Linking materials from different lectures and different sources.
Understanding context-dependency.
Identifying opposing views of different authors or results which appear to conflict or support each other.
Use of well chosen relevant examples from inside and outside the course.
- Use of sources (references)
The use of citations to support arguments.
Who provided the key evidence and when?
Provide evidence of reading.
7. Illustrations and supporting evidence
Use of data, diagrams and figures.
- Conclusion
Achieve a definite-well rounded end.
Provide a concise succinct overview without merely repeating the earlier points of the essay.
10. Presentation Layout Diagrams Structure- paragraphs ‘Professional appearance’
Discuss the benefits from increasing soil organic matter and the challenges to doing so in agricultural soils.

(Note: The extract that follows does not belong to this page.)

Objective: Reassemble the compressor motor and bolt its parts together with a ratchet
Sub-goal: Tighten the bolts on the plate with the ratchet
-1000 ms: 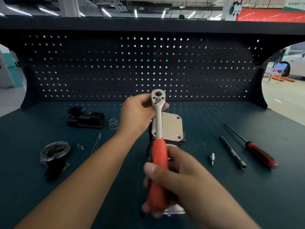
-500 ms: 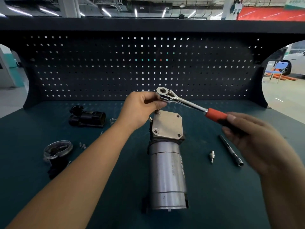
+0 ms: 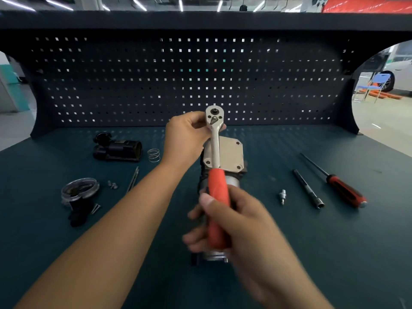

Soil organic matter is widely recognized to be a key indicator of soil quality and soil functioning- soils with higher organic matter store more nutrients and water, normally provide a better rooting medium for plant growth and act as more effective stores and filters of rainwater than soils with low organic matter content. Soils contain ~ 3 x the C in vegetation and ~ 2 x the C in the atmosphere, but as a result of cultivation and reduced organic matter inputs, agricultural soils have typically lost 30 to 40 t C ha-1, contributing over 20% of the anthropogenic CO2 release from 1850 -1990 (Houghton et al., 1983). The total loss of carbon from soils due to landuse change and agriculture over the past 12,000 years is estimated as 133 pg (Sanderman et al., 2017).
The benefits of increasing soil organic are multiscale- from increasing cation exchange capacity at a molecular scale, to assembly of soil aggregates, to supporting ecosystem engineer organisms like earthworms and mycorrhizal fungi, to delivery of soil structure at profile scales, to improving hydrological functioning at landscape scales through reducing run-off and water pollution by nutrients, through to global effects on the carbon cycle- recognized in the aspirational and controversial “4 per mille” initiative to slow rates of CO2 increase in the atmosphere by seeking to actively promote soil carbon sequestration.
An increase from 1% to 2% organic C in soil has been shown to causes a rise of nearly 10% in water holding capacity, and this effect is linear to at least 4% soil organic C (Leake, unpublished). Similarly, in many regions of the world and for most staple crops yields including wheat increase linearly with increasing organic matter content of soils (Lal, 2010) as a result of improvements in soil quality delivered by organic matter. Since most arable mineral soils in the UK contain less than 2.5% organic C, increasing the organic matter content of such soils would deliver multiple benefits in terms of enhancing crop yields, resilience to drought and flooding, reduce the frequency with which flooding events take place and reduce soil erosion and nutrient losses to surface and groundwater.